WHAT YOU WILL DO
The answer is to be an exact copy of the lines below running from the line with "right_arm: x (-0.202" down to the line with "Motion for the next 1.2", both ends included, and nothing more.

MATERIAL FOR THIS TASK
────

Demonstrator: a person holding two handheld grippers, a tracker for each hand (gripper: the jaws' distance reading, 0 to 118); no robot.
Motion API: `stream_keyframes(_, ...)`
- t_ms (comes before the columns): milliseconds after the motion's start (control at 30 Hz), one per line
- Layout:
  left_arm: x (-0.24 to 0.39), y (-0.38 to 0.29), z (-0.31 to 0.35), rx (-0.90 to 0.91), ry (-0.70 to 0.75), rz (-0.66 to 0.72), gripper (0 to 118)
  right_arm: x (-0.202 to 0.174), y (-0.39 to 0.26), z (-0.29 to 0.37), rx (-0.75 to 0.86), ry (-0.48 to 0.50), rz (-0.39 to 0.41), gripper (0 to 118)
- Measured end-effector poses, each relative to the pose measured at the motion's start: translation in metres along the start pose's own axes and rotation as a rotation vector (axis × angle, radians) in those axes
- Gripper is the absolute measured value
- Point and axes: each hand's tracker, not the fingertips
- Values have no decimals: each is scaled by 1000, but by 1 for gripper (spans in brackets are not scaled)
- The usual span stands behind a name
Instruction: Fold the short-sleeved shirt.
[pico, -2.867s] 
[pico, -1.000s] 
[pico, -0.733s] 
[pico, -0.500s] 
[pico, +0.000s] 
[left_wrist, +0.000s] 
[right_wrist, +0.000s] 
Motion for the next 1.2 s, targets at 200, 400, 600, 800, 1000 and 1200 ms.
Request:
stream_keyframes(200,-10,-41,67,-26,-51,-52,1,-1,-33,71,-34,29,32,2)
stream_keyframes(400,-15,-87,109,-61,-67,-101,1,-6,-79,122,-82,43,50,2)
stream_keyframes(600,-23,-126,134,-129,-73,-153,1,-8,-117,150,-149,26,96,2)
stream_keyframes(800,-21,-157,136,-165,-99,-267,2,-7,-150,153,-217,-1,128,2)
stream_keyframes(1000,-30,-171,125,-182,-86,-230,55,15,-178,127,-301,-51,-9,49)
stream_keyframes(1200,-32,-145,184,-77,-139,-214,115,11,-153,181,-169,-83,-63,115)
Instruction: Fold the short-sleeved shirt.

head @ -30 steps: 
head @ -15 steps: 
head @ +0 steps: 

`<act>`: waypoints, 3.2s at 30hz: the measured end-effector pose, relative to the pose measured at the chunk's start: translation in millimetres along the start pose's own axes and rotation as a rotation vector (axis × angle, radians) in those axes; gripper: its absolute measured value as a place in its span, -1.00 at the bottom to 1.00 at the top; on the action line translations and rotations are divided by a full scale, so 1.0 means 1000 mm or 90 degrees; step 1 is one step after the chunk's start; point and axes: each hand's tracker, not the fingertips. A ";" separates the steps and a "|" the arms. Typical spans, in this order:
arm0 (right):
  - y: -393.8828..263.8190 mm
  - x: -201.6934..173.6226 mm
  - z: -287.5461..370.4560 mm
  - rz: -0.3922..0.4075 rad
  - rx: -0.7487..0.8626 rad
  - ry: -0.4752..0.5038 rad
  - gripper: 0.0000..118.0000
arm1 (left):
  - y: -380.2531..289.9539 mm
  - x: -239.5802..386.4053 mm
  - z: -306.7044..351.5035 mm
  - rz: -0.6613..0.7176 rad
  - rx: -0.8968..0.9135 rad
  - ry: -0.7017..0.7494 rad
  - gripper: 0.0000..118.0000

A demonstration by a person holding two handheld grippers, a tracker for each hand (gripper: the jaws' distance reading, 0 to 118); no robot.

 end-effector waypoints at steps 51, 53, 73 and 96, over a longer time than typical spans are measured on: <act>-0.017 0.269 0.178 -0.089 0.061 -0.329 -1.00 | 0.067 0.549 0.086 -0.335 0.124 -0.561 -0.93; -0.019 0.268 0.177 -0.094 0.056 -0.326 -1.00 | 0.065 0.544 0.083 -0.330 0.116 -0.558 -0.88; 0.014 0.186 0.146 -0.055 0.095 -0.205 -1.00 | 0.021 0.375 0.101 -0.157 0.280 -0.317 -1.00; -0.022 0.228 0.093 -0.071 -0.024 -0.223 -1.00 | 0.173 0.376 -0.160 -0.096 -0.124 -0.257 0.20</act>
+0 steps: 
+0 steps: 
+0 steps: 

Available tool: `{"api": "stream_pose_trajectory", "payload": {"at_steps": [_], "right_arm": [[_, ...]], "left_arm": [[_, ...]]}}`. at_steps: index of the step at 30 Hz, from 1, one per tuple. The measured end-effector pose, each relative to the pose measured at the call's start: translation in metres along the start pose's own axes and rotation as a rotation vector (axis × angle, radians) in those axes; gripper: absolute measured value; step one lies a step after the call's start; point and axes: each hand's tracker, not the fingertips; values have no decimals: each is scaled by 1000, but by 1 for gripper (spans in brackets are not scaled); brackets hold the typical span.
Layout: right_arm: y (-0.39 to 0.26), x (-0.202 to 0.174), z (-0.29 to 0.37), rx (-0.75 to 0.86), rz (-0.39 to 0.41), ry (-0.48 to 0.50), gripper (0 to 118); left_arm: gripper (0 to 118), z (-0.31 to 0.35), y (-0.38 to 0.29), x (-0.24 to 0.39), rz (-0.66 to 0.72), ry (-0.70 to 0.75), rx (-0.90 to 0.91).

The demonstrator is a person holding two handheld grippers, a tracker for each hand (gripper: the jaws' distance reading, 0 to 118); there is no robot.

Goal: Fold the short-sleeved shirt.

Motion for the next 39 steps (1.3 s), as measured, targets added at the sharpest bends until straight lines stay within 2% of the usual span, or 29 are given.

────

RESULT OF THIS EXERCISE
  right_arm: x (-0.202 to 0.174), y (-0.39 to 0.26), z (-0.29 to 0.37), rx (-0.75 to 0.86), ry (-0.48 to 0.50), rz (-0.39 to 0.41), gripper (0 to 118)
- Measured end-effector poses, each relative to the pose measured at the motion's start: translation in metres along the start pose's own axes and rotation as a rotation vector (axis × angle, radians) in those axes
- Gripper is the absolute measured value
- Point and axes: each hand's tracker, not the fingertips
- Values have no decimals: each is scaled by 1000, but by 1 for gripper (spans in brackets are not scaled)
- The usual span stands behind a name
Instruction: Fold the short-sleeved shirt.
[pico, -2.867s] 
[pico, -1.000s] 
[pico, -0.733s] 
[pico, -0.500s] 
[pico, +0.000s] 
[left_wrist, +0.000s] 
[right_wrist, +0.000s] 
Motion for the next 1.2 s, targets at 200, 400, 600, 800, 1000 and 1200 ms.

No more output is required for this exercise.